Problem:
Print the lines below exactly as written, with none missing.

-- Opening Marker --

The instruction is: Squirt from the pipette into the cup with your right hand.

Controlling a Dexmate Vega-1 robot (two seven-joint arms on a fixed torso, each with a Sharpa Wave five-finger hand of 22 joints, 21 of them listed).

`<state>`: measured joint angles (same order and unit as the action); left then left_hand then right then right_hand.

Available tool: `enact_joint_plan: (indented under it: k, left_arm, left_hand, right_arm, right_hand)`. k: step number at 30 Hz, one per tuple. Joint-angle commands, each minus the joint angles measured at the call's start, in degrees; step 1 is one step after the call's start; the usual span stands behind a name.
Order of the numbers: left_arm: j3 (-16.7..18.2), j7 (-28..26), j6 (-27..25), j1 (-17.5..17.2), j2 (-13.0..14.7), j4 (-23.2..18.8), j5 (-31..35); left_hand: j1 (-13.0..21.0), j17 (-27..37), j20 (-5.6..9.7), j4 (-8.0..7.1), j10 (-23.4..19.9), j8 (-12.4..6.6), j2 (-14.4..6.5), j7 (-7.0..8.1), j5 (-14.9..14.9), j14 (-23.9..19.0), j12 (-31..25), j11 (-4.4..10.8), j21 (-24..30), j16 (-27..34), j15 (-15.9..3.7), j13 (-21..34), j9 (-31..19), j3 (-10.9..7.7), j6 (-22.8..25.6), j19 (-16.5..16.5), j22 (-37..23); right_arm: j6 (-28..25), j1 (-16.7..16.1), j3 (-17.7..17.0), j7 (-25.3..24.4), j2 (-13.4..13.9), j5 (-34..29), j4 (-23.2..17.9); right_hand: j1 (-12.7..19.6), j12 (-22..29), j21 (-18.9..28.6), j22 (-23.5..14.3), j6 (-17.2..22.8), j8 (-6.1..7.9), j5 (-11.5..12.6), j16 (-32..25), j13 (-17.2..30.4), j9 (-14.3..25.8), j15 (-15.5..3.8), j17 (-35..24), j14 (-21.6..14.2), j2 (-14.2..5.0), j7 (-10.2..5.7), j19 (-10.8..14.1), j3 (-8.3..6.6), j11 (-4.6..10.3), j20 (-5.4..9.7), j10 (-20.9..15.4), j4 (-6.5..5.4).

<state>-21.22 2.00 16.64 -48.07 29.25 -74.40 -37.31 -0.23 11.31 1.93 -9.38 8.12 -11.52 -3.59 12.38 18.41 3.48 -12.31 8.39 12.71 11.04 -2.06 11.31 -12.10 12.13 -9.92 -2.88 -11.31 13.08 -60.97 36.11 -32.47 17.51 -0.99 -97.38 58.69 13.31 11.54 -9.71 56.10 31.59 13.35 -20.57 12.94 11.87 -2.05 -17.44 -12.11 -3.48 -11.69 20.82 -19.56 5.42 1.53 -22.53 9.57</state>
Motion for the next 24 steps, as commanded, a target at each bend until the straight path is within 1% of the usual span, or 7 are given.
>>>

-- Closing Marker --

Task result:
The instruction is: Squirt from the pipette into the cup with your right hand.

Controlling a Dexmate Vega-1 robot (two seven-joint arms on a fixed torso, each with a Sharpa Wave five-finger hand of 22 joints, 21 of them listed).

`<state>`: measured joint angles (same order and unit as the action); left then left_hand then right then right_hand.

Available tool: `enact_joint_plan: (indented under it: k, left_arm, left_hand, right_arm, right_hand)`. k: step number at 30 Hz, one per tuple. Joint-angle commands, each minus the joint angles measured at the call's start, in degrees; step 1 is one step after the call's start; the usual span stands behind a name.
Order of the numbers: left_arm: j3 (-16.7..18.2), j7 (-28..26), j6 (-27..25), j1 (-17.5..17.2), j2 (-13.0..14.7), j4 (-23.2..18.8), j5 (-31..35); left_hand: j1 (-13.0..21.0), j17 (-27..37), j20 (-5.6..9.7), j4 (-8.0..7.1), j10 (-23.4..19.9), j8 (-12.4..6.6), j2 (-14.4..6.5), j7 (-7.0..8.1), j5 (-14.9..14.9), j14 (-23.9..19.0), j12 (-31..25), j11 (-4.4..10.8), j21 (-24..30), j16 (-27..34), j15 (-15.9..3.7), j13 (-21..34), j9 (-31..19), j3 (-10.9..7.7), j6 (-22.8..25.6), j19 (-16.5..16.5), j22 (-37..23); right_arm: j6 (-28..25), j1 (-16.7..16.1), j3 (-17.7..17.0), j7 (-25.3..24.4), j2 (-13.4..13.9), j5 (-34..29), j4 (-23.2..17.9); right_hand: j1 (-12.7..19.6), j12 (-22..29), j21 (-18.9..28.6), j22 (-23.5..14.3), j6 (-17.2..22.8), j8 (-6.1..7.9), j5 (-11.5..12.6), j16 (-32..25), j13 (-17.2..30.4), j9 (-14.3..25.8), j15 (-15.5..3.8), j17 (-35..24), j14 (-21.6..14.2), j2 (-14.2..5.0), j7 (-10.2..5.7), j19 (-10.8..14.1), j3 (-8.3..6.6), j11 (-4.6..10.3), j20 (-5.4..9.7), j10 (-20.9..15.4), j4 (-6.5..5.4).

<state>-21.22 2.00 16.64 -48.07 29.25 -74.40 -37.31 -0.23 11.31 1.93 -9.38 8.12 -11.52 -3.59 12.38 18.41 3.48 -12.31 8.39 12.71 11.04 -2.06 11.31 -12.10 12.13 -9.92 -2.88 -11.31 13.08 -60.97 36.11 -32.47 17.51 -0.99 -97.38 58.69 13.31 11.54 -9.71 56.10 31.59 13.35 -20.57 12.94 11.87 -2.05 -17.44 -12.11 -3.48 -11.69 20.82 -19.56 5.42 1.53 -22.53 9.57</state>
Motion for the next 24 steps, as commanded, a target at each bend until the straight path is within 1% of the usual span, or 7 are given.
>>>

Nothing remains to be done in this exercise.